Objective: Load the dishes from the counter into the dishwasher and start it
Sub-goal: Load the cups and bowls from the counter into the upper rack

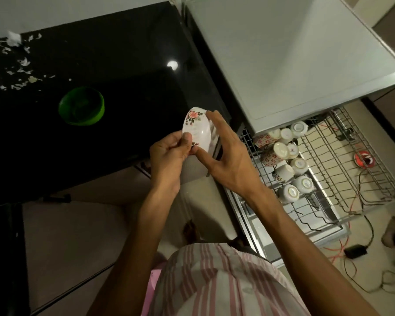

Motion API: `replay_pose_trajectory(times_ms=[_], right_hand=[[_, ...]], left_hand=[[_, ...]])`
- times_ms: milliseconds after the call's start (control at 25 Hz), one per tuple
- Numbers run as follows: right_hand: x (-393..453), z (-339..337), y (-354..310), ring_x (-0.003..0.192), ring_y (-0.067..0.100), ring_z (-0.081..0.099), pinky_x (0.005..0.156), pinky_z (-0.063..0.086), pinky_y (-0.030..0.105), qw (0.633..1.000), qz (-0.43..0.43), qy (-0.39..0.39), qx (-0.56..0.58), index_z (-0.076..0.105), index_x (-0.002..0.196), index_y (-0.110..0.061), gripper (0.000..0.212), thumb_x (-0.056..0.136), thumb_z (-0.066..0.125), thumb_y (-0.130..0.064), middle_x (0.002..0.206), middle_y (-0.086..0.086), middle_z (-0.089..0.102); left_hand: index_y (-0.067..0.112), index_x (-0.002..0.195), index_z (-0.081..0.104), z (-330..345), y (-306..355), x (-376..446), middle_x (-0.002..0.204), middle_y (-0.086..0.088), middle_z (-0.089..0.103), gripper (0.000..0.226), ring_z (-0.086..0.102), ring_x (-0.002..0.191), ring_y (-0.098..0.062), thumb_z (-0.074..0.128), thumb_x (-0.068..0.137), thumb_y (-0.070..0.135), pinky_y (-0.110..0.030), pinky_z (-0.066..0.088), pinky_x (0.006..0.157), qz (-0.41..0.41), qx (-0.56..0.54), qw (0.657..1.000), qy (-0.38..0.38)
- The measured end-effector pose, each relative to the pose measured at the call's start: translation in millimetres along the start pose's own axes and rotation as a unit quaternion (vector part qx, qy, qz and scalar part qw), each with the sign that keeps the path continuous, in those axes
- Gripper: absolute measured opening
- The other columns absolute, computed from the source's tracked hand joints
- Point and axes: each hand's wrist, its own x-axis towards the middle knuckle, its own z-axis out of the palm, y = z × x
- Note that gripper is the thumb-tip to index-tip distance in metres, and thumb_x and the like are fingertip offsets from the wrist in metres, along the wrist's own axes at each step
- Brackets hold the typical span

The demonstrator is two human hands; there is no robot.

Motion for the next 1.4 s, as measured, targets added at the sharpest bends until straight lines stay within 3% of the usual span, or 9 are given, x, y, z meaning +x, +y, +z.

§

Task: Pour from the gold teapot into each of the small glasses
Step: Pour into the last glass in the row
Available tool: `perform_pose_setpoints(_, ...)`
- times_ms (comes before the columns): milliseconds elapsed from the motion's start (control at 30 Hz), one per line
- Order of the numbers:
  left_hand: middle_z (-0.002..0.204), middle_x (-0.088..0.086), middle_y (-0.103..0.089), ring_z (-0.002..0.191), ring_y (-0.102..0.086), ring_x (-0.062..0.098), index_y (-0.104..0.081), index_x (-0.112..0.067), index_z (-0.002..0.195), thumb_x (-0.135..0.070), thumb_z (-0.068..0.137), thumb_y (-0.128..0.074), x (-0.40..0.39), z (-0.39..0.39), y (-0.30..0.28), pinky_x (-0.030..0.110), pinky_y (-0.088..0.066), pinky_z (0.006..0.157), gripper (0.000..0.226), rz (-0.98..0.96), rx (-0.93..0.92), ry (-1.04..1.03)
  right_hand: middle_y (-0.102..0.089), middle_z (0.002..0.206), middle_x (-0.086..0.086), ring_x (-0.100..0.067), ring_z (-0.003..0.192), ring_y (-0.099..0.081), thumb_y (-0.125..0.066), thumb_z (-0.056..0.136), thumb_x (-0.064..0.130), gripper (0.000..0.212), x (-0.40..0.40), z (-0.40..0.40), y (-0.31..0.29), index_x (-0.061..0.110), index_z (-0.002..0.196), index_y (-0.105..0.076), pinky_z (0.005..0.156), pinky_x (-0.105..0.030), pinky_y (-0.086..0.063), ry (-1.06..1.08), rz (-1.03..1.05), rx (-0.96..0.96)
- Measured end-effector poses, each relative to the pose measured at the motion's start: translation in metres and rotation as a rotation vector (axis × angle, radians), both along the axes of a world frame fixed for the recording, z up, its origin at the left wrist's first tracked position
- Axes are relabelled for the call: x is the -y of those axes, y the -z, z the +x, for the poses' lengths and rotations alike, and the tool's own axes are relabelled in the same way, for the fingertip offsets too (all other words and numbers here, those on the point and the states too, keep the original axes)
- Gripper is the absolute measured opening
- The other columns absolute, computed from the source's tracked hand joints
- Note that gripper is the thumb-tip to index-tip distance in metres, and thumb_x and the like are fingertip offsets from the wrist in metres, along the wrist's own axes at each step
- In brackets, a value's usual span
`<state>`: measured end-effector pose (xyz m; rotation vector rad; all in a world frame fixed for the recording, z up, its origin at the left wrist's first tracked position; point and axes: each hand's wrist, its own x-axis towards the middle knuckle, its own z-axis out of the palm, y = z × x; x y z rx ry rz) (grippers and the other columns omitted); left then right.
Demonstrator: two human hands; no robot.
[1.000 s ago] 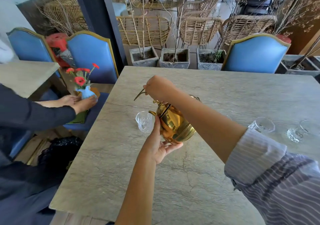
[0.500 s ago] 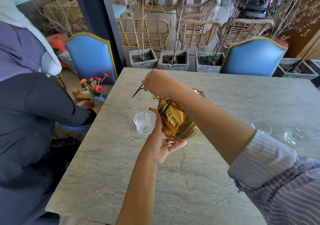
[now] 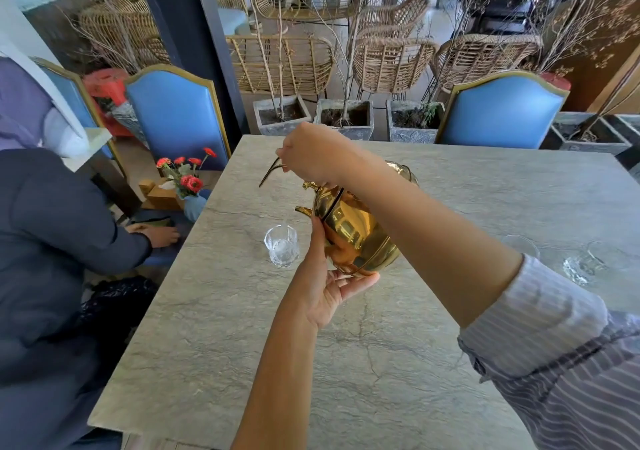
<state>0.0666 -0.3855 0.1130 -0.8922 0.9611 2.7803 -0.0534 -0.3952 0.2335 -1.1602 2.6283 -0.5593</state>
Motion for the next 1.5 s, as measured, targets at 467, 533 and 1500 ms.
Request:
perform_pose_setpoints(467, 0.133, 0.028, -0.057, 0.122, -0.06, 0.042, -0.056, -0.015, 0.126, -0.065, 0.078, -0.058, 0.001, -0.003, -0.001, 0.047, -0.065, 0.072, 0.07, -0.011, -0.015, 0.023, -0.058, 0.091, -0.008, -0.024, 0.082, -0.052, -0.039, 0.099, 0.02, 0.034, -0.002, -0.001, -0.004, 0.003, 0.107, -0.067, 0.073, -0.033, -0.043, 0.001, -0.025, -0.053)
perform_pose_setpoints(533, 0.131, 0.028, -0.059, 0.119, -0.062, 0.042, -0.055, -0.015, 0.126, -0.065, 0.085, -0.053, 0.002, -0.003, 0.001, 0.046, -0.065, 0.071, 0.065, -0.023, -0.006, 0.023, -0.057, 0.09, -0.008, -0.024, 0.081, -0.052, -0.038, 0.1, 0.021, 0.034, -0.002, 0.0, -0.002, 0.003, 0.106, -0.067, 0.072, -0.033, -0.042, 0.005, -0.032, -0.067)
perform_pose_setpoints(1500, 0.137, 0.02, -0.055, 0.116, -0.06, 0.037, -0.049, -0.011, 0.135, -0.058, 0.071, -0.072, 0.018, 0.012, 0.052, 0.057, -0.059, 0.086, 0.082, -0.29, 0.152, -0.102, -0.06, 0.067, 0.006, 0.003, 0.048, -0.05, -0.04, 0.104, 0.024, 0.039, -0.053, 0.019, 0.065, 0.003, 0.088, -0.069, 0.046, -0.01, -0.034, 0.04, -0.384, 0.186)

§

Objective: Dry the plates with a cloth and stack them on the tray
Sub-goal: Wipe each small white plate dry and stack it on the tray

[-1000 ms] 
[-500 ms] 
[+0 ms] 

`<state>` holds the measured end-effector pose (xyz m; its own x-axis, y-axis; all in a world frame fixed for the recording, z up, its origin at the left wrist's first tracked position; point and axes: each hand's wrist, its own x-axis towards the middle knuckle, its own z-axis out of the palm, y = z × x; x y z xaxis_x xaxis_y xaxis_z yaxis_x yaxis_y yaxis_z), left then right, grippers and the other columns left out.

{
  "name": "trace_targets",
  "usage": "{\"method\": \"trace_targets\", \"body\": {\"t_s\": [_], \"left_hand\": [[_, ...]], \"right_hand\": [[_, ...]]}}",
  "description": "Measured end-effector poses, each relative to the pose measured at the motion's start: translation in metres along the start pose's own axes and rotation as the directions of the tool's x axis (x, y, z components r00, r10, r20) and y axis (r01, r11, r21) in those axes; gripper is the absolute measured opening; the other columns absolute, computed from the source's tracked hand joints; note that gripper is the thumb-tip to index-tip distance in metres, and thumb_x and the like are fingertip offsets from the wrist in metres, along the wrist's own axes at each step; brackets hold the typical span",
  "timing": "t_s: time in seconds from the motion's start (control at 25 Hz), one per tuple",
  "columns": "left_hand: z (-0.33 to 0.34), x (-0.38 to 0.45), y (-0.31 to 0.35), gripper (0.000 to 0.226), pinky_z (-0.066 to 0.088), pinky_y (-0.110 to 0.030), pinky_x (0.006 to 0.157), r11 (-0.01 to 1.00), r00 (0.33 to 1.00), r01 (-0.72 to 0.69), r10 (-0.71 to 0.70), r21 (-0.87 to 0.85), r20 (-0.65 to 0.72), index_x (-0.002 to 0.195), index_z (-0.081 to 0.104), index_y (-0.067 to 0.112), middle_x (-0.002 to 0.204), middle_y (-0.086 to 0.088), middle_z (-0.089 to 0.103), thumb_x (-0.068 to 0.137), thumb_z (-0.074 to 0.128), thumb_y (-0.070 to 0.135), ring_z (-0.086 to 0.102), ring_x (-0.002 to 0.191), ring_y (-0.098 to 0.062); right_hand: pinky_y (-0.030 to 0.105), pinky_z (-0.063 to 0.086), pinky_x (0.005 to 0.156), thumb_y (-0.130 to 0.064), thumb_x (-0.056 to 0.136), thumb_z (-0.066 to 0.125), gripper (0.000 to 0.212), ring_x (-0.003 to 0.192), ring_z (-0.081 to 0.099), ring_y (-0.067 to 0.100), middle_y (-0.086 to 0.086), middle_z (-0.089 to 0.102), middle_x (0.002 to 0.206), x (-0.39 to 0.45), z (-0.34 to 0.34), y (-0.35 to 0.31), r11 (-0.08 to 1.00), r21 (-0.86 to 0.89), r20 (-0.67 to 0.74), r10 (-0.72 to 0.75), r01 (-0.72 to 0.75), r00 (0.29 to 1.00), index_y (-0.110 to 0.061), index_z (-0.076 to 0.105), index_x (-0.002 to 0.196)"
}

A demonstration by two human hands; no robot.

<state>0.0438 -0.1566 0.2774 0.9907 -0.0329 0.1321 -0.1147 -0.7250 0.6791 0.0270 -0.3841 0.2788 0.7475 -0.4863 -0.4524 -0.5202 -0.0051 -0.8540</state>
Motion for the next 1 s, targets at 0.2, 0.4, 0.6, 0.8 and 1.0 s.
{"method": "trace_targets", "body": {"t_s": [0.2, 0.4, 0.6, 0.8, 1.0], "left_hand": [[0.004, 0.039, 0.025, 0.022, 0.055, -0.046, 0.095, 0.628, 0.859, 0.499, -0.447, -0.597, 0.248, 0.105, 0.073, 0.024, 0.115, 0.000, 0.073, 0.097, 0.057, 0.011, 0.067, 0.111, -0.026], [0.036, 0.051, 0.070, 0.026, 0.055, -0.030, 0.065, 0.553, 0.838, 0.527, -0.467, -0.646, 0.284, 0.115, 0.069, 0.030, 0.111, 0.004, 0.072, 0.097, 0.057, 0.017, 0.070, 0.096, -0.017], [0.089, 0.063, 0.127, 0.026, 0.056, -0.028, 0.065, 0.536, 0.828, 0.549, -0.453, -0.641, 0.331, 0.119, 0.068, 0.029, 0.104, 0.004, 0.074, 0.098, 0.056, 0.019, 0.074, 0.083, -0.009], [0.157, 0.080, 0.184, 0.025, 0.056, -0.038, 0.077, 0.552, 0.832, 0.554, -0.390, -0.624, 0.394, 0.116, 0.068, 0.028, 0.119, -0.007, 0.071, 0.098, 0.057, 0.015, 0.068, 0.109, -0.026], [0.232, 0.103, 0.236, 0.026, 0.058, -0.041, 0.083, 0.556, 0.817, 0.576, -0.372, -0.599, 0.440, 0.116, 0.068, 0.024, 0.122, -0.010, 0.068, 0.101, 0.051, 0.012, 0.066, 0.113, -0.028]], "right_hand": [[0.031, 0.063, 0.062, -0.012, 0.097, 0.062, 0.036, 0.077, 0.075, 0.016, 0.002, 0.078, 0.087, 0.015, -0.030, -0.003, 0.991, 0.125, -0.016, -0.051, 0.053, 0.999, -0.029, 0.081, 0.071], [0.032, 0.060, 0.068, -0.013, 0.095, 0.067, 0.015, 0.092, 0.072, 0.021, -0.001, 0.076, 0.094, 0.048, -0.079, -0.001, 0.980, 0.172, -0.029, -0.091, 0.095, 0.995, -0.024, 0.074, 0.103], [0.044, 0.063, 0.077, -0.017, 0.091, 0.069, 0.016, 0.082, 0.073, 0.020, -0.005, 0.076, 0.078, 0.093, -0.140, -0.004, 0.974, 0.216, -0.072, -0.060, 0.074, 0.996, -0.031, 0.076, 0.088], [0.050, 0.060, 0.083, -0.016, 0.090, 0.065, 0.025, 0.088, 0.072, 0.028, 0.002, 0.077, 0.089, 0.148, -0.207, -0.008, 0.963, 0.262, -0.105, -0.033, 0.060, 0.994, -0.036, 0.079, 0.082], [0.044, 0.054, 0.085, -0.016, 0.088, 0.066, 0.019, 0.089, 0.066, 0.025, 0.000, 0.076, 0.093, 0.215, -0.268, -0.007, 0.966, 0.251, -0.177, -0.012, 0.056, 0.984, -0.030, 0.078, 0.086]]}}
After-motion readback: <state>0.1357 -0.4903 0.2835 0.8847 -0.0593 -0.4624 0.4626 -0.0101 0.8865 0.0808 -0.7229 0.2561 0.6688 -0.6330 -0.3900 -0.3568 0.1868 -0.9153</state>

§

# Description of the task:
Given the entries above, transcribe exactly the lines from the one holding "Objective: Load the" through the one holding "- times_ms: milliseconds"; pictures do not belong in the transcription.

# Expected output:
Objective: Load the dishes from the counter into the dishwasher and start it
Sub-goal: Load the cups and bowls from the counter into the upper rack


Motion API: `replay_pose_trajectory(times_ms=[_], right_hand=[[_, ...]], left_hand=[[_, ...]])`
- times_ms: milliseconds after the call's start (control at 25 Hz), one per tuple

The answer is now complete.